2

In a personal project of mine, I've derived a couple of equations.

$$ \sum_{j=1}^Nu_{ij}^*(\theta_1,...,\theta_N,J) - k_{i} = 0 \qquad \forall 1\leq i \leq N$$ $$\sum_{i<j}^N\big(u_{ij}^*(\theta_1,...,\theta_N,J)\big)^2 - O^* = 0$$

where $u_{ij}^*(\theta_1,...,\theta_N,J)$ is a solution to the equation

$$u_{ij} =\frac{1}{2} + \frac{1}{2}\tanh{\left( - \frac{\theta_i + \theta_j}{2} + 2\cdot J\cdot M \cdot u_{ij}\right)} $$

where $M,N,k_i^*, O^*$ are known parameters, and $\theta_1,...,\theta_N,J$ are $N+1$ unknown parameters. I thought this system should be solvable since the top two equations give us $N+1$ equations as well.

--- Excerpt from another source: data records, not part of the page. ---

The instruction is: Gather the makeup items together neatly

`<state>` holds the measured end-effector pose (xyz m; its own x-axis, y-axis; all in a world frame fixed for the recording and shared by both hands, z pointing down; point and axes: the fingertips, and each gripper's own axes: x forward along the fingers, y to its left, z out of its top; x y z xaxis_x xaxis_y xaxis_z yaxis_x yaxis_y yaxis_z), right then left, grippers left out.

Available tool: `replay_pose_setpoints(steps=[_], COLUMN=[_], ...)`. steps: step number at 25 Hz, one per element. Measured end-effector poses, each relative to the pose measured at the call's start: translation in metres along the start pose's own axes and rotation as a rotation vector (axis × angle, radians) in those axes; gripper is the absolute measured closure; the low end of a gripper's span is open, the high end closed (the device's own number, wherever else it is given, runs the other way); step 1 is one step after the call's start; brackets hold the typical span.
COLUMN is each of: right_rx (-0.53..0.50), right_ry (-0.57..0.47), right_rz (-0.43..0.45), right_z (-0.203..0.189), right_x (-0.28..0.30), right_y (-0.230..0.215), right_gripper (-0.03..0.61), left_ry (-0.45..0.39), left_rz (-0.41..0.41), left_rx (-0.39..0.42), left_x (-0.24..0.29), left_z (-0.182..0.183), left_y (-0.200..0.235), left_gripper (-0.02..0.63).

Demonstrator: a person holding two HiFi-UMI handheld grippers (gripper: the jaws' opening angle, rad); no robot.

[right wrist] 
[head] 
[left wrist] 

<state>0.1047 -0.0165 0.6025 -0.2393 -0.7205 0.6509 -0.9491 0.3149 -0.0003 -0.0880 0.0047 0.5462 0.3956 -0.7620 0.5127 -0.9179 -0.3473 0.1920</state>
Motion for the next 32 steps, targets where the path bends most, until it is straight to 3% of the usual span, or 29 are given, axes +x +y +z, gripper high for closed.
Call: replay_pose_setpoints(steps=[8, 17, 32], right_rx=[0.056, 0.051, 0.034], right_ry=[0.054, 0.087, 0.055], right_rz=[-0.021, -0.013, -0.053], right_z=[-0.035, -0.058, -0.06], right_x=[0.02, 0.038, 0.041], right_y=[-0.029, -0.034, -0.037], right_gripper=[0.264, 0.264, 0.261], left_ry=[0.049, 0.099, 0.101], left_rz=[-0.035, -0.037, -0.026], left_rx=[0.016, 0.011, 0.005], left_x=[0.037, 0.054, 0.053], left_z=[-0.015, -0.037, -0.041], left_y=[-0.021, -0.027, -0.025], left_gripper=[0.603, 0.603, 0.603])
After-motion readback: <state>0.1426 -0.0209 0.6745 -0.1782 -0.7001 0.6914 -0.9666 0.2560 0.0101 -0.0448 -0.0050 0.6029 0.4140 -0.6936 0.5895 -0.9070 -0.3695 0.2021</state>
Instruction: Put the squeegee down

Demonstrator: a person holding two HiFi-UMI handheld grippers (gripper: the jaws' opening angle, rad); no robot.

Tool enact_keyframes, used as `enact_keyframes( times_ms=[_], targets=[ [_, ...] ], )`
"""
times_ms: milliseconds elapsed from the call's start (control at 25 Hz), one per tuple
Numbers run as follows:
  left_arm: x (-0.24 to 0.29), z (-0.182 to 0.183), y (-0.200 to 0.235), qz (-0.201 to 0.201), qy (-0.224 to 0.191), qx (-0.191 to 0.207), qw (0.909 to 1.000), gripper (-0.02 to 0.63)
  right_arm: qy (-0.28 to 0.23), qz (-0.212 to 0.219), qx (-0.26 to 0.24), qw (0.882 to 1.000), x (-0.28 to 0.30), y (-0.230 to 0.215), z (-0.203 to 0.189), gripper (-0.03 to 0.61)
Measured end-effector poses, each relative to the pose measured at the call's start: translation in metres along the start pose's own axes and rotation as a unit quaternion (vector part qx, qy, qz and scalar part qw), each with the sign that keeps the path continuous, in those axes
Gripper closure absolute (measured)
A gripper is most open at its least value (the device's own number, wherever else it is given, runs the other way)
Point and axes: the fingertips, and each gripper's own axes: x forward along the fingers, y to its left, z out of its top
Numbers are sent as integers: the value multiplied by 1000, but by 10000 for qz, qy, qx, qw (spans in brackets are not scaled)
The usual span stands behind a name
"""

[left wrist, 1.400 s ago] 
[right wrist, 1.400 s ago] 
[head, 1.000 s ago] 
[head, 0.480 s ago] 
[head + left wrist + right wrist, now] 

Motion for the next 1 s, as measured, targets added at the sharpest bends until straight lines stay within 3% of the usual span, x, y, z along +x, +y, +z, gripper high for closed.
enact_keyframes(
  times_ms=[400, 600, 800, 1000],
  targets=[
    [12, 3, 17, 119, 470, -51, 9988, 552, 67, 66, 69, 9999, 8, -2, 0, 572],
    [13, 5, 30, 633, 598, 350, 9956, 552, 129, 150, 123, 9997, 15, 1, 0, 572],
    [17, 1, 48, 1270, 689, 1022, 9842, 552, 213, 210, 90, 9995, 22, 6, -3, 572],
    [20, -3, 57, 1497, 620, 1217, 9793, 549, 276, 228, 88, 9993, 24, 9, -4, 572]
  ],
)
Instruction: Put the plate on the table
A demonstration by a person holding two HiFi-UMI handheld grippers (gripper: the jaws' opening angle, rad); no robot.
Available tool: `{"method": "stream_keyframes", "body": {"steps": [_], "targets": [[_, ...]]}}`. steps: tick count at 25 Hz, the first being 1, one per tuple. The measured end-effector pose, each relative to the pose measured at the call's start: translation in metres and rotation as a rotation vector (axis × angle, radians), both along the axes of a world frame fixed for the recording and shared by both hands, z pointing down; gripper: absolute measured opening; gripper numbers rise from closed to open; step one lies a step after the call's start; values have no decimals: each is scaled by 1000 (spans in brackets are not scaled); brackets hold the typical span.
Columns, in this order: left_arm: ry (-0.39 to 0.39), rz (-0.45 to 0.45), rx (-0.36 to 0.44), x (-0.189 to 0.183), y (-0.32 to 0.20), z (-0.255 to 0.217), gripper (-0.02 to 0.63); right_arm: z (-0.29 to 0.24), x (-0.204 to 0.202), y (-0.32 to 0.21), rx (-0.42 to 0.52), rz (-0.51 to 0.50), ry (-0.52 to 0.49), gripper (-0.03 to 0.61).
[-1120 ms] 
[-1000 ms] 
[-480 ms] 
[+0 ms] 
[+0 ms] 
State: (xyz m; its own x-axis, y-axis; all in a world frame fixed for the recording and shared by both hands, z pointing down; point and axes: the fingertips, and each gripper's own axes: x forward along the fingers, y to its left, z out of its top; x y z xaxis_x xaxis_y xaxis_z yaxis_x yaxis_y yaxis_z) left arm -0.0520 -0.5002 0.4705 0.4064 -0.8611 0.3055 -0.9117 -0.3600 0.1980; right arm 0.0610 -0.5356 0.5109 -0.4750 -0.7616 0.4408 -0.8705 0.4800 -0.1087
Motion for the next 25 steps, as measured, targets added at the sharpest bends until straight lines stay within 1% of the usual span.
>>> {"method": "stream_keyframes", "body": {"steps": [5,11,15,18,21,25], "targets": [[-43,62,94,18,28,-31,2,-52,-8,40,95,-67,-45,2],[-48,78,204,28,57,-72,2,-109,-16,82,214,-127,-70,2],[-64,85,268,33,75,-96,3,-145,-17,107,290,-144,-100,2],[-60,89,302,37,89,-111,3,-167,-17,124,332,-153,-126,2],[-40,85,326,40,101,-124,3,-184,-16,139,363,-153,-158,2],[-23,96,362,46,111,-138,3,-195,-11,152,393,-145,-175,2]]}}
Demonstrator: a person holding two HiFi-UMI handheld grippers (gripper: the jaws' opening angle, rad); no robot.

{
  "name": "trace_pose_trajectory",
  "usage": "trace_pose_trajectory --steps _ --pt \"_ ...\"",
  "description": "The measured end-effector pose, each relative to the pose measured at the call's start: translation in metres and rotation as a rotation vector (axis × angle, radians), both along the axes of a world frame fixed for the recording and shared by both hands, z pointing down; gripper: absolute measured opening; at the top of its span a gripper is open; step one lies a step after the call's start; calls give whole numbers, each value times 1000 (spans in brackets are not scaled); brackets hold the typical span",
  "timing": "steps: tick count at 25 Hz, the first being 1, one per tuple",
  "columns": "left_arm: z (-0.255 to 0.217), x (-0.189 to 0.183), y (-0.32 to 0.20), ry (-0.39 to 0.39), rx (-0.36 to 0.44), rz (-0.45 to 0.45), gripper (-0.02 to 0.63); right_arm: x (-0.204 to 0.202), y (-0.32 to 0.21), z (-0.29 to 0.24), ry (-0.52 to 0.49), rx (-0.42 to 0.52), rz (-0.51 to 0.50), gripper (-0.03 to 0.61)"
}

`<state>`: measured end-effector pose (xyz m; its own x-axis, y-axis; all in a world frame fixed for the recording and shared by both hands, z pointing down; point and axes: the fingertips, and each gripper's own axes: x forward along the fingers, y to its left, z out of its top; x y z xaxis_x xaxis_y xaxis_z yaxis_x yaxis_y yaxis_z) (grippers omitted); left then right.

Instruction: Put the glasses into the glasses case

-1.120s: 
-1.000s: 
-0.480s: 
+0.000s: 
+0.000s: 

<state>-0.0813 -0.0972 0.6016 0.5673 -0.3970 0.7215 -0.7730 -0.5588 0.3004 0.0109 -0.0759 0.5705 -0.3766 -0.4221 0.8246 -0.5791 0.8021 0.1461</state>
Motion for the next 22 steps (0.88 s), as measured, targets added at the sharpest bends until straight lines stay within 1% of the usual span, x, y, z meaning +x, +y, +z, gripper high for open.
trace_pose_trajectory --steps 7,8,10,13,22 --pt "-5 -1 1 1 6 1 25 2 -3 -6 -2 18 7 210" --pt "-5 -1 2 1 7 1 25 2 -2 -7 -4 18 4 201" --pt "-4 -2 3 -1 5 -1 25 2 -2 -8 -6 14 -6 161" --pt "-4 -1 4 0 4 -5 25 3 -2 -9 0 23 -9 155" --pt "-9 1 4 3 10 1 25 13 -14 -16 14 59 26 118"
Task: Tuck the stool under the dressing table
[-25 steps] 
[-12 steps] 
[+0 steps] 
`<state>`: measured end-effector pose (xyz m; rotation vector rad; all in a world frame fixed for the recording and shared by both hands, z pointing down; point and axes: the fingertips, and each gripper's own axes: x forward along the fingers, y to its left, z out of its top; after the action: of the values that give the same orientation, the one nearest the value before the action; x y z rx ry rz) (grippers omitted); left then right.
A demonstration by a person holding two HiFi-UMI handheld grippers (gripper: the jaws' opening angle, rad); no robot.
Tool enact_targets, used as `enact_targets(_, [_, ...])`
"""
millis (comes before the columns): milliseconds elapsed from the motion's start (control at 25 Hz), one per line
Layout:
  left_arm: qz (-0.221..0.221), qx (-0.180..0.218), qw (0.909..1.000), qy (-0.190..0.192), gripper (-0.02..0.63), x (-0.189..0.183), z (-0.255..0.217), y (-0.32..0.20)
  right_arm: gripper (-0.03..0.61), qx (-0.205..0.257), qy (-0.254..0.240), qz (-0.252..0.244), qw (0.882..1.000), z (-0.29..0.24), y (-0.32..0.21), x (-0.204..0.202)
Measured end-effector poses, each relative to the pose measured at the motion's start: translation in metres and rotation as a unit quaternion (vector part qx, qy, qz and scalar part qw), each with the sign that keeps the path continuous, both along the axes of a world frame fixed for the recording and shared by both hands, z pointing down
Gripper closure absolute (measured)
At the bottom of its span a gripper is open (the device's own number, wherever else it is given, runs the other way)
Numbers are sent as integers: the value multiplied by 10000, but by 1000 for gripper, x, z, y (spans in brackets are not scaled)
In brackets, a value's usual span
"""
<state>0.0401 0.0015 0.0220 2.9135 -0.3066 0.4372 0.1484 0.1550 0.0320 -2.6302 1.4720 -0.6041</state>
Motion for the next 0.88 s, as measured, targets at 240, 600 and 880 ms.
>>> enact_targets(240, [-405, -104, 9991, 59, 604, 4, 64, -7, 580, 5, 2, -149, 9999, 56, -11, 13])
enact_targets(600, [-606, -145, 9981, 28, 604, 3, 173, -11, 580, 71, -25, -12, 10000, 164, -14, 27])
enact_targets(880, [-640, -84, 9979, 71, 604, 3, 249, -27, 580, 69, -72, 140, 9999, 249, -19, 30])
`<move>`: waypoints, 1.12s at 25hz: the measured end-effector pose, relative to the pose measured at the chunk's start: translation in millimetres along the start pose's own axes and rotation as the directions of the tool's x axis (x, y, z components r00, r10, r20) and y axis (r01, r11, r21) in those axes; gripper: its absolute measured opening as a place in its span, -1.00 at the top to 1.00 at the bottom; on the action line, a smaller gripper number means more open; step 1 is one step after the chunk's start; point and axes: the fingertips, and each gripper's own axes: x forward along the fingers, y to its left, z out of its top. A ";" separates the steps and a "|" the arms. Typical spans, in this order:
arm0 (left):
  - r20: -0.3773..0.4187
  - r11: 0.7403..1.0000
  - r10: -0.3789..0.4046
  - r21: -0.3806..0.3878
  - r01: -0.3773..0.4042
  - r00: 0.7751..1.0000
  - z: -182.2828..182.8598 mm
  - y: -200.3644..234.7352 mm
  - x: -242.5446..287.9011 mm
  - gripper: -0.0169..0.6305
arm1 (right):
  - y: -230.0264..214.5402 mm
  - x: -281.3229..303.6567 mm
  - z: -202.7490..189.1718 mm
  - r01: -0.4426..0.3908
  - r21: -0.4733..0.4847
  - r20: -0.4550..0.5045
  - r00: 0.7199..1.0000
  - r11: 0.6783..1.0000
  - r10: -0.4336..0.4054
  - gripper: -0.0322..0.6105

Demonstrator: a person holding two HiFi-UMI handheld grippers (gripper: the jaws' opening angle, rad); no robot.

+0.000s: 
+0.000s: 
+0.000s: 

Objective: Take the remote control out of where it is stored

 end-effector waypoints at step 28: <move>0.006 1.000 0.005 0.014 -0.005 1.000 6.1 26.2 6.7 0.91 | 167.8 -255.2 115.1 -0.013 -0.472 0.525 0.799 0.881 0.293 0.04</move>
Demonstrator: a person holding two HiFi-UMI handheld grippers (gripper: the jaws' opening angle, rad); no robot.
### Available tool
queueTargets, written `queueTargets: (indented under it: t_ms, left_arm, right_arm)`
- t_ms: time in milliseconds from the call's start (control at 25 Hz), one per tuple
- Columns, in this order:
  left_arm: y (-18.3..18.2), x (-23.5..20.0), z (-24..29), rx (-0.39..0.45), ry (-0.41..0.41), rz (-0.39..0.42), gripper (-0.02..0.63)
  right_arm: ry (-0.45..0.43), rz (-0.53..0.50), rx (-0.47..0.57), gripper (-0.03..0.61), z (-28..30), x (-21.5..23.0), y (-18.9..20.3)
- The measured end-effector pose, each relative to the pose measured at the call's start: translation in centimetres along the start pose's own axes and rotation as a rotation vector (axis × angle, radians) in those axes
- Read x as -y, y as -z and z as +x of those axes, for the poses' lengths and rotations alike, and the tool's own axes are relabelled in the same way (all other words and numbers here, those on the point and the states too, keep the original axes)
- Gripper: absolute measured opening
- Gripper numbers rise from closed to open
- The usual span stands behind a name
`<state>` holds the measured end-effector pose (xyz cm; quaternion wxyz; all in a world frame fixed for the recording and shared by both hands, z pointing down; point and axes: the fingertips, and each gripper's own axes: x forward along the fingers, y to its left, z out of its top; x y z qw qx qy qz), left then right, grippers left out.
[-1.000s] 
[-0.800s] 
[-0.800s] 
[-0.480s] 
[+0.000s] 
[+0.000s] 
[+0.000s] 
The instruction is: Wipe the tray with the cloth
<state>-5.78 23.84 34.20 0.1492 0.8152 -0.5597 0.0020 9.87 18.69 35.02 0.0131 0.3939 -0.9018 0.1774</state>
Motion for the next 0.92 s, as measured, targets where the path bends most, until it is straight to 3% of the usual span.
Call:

I think the difficulty in this problem is due to the presence of some unknown/hidden function $u_{ij}^*$.

My first try was to construct a quadratic cost function, and to minimize this quadratic cost function using gradient descent (involving the partial derivatives of $u_{ij}^*$ (which can be obtained implicitly), however this method did not work out.

Does anyone have any idea on how to solve this or know of some tools which I can use to solve this?

Or maybe you could point me to a different place?

nicoguaro
  • 8,500
  • 6
  • 23
  • 49
hoolaboris
  • 21
  • 1
  • 1
    What do you mean "this method did not work out"? Was the method inadequate, or was there a bug in your code? – Wolfgang Bangerth Jun 20 '17 at 15:28
  • I think that you have more equations than unknowns. Your unknowns are $\mathbf{x} = (u_{1,1}, u_{1,2}, \cdots, u_{i,j},\cdots, u_{N-1, N}, u_{N,N}, \theta_{1}, \theta_{2}, \cdots, \theta_{N})$, that add up to $N^2 + N$. While you have $N^2 + N + 1$ equations. – nicoguaro Jun 20 '17 at 16:48
  • I solved using scipy.optimize.root (neglecting the equation that involves the $O*$) and using your approach with scipy.optimize.minimize for $N=2$, and it worked. Of course, some of the components of the solution vector are different. – nicoguaro Jun 20 '17 at 17:05
  • @WolfgangBangerth , depending on my initial parameter value choice ( in the case of convergence) it converged to local minima of the cost function. – hoolaboris Jun 21 '17 at 10:03
  • I see, I missed $J$. I will post an answer considering that. – nicoguaro Jun 21 '17 at 17:39
  • @hoolaboris -- these are difficult points, but you will get trapped in the same points if you tried to use a Newton method or similar for root finding. You may have to come up with a way to get a good initial guess. – Wolfgang Bangerth Jun 23 '17 at 02:14

1 Answers1

2

First, let's rewrite your system in the form of a vector function for which you want to find a root.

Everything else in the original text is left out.